Aim of the task: The task requires restating, word for word, the lines of the entries below from the one containing "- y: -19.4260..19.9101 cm" through the final one, both included.

Records contained in a dataset:
◇ ◇ ◇

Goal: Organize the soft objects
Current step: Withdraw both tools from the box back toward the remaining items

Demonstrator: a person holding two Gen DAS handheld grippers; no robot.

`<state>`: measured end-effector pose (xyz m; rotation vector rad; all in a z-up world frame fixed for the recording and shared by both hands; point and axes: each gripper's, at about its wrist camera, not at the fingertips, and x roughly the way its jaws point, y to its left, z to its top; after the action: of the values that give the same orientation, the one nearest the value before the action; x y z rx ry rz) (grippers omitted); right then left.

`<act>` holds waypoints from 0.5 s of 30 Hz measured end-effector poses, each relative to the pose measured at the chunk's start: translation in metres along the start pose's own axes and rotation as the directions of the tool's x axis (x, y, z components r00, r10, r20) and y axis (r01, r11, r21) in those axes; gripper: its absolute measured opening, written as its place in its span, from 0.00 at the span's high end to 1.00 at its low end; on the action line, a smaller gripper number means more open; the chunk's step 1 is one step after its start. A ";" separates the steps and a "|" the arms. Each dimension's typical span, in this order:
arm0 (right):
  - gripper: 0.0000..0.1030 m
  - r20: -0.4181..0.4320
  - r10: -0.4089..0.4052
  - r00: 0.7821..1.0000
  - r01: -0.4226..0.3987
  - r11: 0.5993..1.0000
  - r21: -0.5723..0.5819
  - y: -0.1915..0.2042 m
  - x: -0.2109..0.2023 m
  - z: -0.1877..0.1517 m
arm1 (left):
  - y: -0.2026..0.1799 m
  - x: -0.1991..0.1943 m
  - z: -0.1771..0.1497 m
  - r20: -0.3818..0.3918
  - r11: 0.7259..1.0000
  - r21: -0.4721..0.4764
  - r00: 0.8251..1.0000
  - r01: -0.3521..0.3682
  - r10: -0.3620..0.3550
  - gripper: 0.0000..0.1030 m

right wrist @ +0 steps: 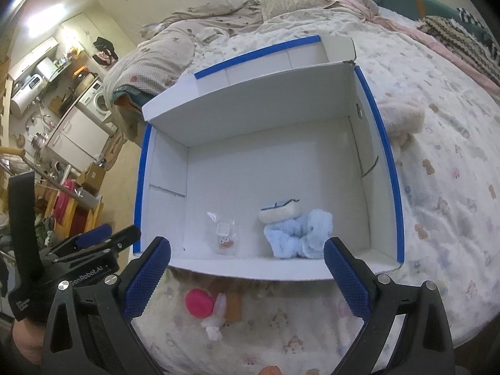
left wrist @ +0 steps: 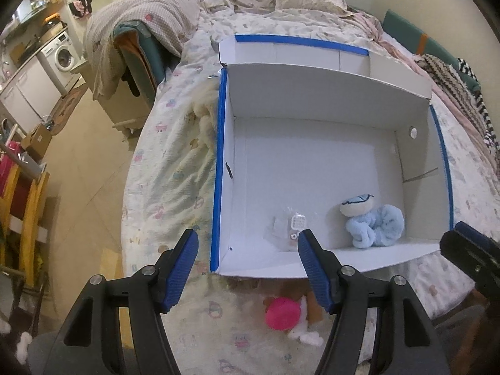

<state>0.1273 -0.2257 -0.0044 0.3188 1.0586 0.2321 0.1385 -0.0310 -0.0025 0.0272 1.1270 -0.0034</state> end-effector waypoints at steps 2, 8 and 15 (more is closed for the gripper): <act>0.00 0.004 -0.005 1.000 0.005 1.000 -0.004 0.001 0.000 -0.005 | 0.002 -0.004 -0.005 0.012 1.000 0.003 1.000 0.007 -0.007 0.39; 0.00 0.004 -0.002 1.000 0.002 1.000 -0.006 0.005 0.001 -0.024 | 0.015 -0.008 -0.025 0.012 0.999 -0.009 0.999 0.052 -0.052 0.38; 0.00 0.031 -0.025 0.999 0.025 1.000 -0.012 0.006 0.007 -0.044 | 0.029 -0.002 -0.047 0.022 0.998 -0.027 0.999 0.049 -0.048 0.38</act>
<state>0.0916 -0.2115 -0.0272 0.2972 1.0302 0.2108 0.0957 -0.0013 -0.0204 -0.0248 1.1064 -0.0315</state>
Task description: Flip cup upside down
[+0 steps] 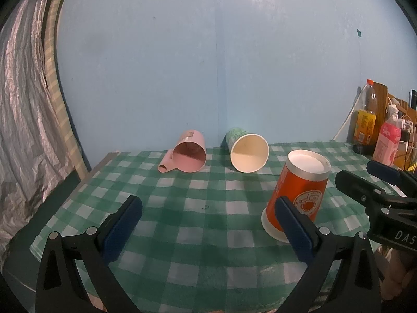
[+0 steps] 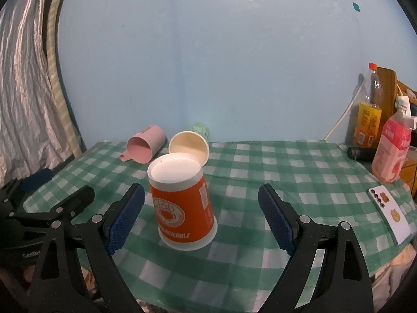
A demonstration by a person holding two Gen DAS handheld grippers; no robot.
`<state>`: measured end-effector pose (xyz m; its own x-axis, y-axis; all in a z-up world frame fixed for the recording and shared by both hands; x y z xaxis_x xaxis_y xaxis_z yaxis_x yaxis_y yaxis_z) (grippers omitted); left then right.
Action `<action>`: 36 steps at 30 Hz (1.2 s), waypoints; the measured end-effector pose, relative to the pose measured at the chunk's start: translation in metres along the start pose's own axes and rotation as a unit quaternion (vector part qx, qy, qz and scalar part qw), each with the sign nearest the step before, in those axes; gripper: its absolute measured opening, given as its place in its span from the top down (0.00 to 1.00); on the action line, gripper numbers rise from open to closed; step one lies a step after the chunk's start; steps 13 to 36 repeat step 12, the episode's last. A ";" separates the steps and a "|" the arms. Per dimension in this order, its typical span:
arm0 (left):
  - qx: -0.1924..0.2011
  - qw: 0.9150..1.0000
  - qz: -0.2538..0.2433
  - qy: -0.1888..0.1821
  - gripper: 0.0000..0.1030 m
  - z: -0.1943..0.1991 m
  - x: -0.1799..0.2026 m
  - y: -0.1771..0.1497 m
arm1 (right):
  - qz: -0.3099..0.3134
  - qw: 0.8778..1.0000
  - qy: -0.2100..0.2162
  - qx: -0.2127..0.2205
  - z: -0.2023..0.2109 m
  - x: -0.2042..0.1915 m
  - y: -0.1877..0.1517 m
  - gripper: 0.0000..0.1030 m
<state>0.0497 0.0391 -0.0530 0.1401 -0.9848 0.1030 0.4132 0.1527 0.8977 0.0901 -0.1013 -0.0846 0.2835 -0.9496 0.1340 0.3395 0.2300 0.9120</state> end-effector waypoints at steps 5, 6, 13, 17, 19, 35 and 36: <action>-0.004 1.000 -0.001 -0.001 0.00 -0.002 0.000 -0.001 | 0.002 1.000 0.000 -0.001 0.000 -0.002 -0.001 0.15; -0.004 1.000 -0.001 -0.001 0.00 -0.002 0.000 -0.002 | 0.002 1.000 -0.001 -0.001 -0.001 -0.001 0.000 0.15; -0.006 1.000 -0.002 -0.006 0.00 -0.003 0.000 -0.003 | 0.001 1.000 0.001 -0.004 -0.002 -0.002 -0.002 0.15; -0.006 1.000 -0.002 -0.006 0.00 -0.003 0.000 -0.003 | 0.001 1.000 0.001 -0.004 -0.002 -0.002 -0.002 0.15; -0.006 1.000 -0.002 -0.006 0.00 -0.003 0.000 -0.003 | 0.001 1.000 0.001 -0.004 -0.002 -0.002 -0.002 0.15; -0.006 1.000 -0.002 -0.006 0.00 -0.003 0.000 -0.003 | 0.001 1.000 0.001 -0.004 -0.002 -0.002 -0.002 0.15; -0.006 1.000 -0.002 -0.006 0.00 -0.003 0.000 -0.003 | 0.001 1.000 0.001 -0.004 -0.002 -0.002 -0.002 0.15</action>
Point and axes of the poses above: each gripper's, at about its wrist camera, not at the fingertips, and z roughly against the way its jaws point, x to its right, y to its top, the point moved 8 cm from there along -z, roughly the way its jaws point, and after that the axes turned 8 degrees about z, right-handed, at the moved point
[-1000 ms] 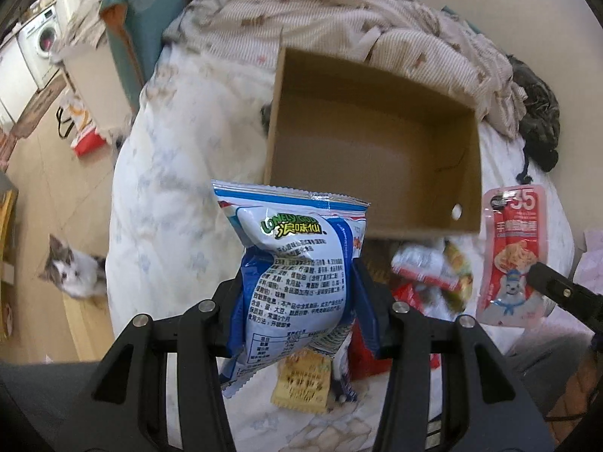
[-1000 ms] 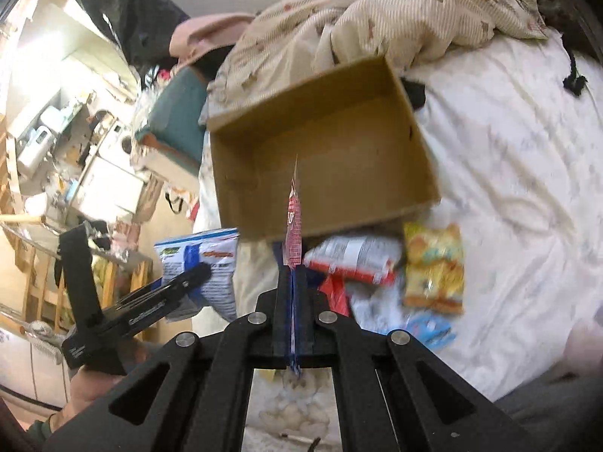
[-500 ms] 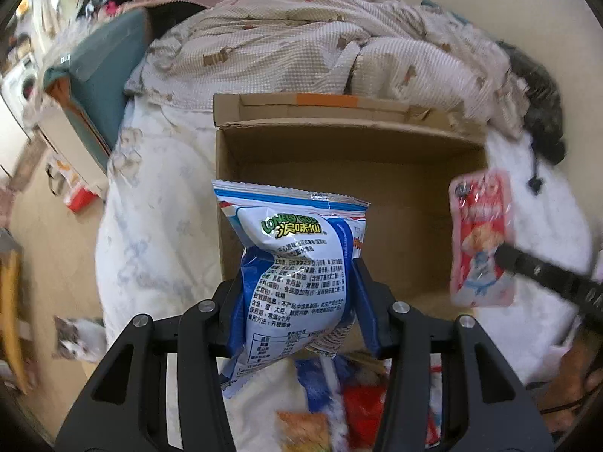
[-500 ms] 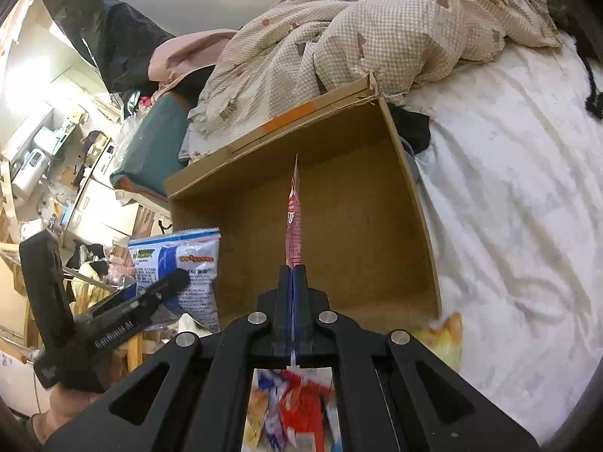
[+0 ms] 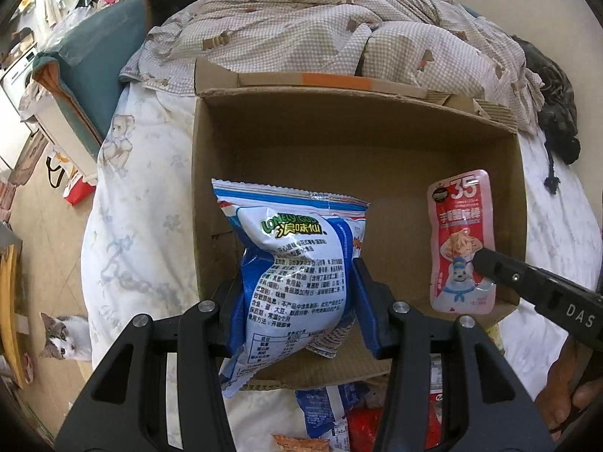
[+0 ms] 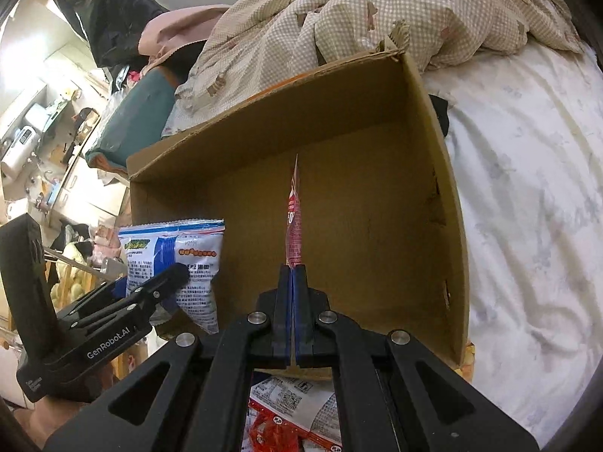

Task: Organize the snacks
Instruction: 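Carry the chip bag to the box with left gripper while right carries sausage packet, then open both grippers to drop the chip bag and sausage packet in the box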

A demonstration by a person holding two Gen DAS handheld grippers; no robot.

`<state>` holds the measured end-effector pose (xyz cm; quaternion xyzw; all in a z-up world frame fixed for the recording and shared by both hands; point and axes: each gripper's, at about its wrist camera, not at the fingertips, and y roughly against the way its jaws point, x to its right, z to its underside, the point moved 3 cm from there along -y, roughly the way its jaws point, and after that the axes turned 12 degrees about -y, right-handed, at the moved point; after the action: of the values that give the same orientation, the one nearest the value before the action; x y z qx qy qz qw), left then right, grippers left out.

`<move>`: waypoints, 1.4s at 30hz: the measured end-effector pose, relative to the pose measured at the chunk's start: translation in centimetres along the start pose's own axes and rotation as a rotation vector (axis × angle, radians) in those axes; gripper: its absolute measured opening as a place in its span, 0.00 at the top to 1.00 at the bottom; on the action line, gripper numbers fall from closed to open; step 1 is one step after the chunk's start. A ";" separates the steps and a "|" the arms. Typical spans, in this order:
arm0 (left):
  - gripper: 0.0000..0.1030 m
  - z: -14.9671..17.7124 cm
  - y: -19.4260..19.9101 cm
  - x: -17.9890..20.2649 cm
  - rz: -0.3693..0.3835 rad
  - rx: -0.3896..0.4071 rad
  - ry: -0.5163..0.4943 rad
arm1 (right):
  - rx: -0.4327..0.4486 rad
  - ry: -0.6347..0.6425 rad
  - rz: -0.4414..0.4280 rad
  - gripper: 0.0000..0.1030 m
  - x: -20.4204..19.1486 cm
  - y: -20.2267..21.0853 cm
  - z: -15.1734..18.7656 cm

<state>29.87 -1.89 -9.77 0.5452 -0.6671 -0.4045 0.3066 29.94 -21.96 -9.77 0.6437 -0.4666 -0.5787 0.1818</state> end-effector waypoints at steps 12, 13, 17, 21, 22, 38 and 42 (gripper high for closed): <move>0.51 -0.5 0.4 0.3 -0.002 0.043 -0.022 | -0.014 -0.038 -0.005 0.97 0.7 -0.7 -0.4; 0.48 -0.5 0.4 0.3 -0.011 0.045 -0.032 | -0.011 -0.048 -0.002 0.95 1.0 -0.7 -0.5; 0.16 -0.5 1.3 0.2 -0.070 0.072 -0.042 | 0.048 0.005 0.110 0.82 1.4 -0.4 -0.5; 0.15 -0.5 2.1 0.3 -0.076 0.097 -0.055 | 0.060 -0.007 0.105 0.41 1.4 0.1 -0.6; 0.15 -0.5 2.2 0.3 -0.079 0.100 -0.058 | 0.074 -0.007 0.100 0.41 1.2 0.3 -0.5; 0.15 -0.4 3.7 -0.7 -0.040 0.162 -0.015 | 0.132 0.042 0.108 0.05 -0.1 1.4 -0.5; 0.15 0.0 4.9 -0.8 -0.028 0.181 -0.005 | 0.143 0.054 0.112 0.05 -0.4 2.1 -0.1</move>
<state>27.74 -0.71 -5.46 0.5790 -0.6941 -0.3482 0.2485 29.23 -22.68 -7.94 0.6435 -0.5367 -0.5152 0.1799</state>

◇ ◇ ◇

Answer space:
  - y: -19.4260..19.9101 cm
  - x: -17.9890..20.2649 cm
  - rz: -0.3693..0.3835 rad
  - rx: -0.3896..0.4071 rad
  - ry: -0.5163..0.4943 rad
arm1 (right):
  - rx: -0.4327..0.4486 rad
  - ry: -0.6347..0.6425 rad
  - rz: -0.4414..0.4280 rad
  - gripper: 0.0000..0.1030 m
  - x: -20.4204..19.1486 cm
  - y: -20.2267..21.0853 cm
  - z: -15.1734..18.7656 cm

<state>29.87 -1.89 -9.77 0.5452 -0.6671 -0.4045 0.3066 29.94 -21.96 -9.77 0.6437 -0.4666 -0.5787 0.1818</state> end-effector waypoints at steps 12, 13, 17, 21, 22, 38 and 42 (gripper high for closed): <move>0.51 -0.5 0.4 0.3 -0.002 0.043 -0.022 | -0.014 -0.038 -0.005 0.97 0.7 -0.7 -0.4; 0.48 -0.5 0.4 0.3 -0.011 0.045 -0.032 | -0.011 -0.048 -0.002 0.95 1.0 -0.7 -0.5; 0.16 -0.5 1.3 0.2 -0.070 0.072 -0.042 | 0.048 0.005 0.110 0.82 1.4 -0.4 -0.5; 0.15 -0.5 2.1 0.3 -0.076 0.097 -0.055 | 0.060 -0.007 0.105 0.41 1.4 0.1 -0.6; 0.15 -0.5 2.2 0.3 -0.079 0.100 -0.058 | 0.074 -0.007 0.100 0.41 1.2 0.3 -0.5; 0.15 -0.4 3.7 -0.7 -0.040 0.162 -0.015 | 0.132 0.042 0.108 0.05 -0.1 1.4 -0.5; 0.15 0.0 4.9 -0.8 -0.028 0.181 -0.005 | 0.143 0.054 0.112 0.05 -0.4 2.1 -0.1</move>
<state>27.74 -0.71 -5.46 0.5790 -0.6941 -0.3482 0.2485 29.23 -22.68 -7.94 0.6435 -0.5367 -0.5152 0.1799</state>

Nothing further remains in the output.